GIVEN MATERIAL:
-------------------------
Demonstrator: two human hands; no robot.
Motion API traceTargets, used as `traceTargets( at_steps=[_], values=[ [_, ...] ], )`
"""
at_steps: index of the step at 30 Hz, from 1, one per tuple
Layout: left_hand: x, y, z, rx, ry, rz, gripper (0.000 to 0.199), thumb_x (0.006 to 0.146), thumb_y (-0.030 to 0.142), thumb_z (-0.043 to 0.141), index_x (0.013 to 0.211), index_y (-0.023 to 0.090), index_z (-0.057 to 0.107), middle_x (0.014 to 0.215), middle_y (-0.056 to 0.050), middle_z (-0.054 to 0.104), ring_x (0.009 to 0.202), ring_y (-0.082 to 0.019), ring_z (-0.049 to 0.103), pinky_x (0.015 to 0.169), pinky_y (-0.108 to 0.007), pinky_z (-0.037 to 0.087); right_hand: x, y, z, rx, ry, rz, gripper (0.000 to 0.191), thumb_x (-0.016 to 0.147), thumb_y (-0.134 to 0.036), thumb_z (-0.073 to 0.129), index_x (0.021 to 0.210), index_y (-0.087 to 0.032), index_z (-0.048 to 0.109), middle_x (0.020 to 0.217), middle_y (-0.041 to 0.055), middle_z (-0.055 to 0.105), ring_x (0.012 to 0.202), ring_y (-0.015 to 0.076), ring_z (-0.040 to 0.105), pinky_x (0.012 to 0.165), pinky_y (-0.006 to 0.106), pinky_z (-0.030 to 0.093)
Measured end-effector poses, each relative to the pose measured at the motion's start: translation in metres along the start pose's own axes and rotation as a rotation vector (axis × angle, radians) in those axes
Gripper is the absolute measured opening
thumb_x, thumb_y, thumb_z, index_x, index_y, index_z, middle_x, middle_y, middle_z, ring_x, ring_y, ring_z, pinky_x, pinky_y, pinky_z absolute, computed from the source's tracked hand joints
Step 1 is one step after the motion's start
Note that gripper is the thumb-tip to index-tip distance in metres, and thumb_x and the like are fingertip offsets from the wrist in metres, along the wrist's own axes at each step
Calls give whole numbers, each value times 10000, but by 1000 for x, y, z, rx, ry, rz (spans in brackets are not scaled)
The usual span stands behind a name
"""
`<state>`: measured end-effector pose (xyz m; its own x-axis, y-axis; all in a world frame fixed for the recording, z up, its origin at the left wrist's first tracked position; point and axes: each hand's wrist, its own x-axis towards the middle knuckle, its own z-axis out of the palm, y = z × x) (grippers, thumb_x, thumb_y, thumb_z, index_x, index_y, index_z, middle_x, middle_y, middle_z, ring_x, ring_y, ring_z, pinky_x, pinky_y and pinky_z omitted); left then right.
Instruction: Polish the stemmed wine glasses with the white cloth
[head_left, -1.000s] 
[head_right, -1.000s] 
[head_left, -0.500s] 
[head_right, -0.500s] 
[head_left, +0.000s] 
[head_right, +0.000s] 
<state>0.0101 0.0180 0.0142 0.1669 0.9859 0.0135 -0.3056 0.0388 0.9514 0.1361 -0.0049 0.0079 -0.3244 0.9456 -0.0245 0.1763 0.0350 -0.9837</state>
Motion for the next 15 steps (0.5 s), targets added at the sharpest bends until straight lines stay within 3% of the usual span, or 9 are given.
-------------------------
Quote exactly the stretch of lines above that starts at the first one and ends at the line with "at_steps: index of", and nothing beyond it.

Demonstrator: two human hands; no robot.
Motion API traceTargets, used as `traceTargets( at_steps=[_], values=[ [_, ...] ], )`
"""
at_steps: index of the step at 30 Hz, from 1, one per tuple

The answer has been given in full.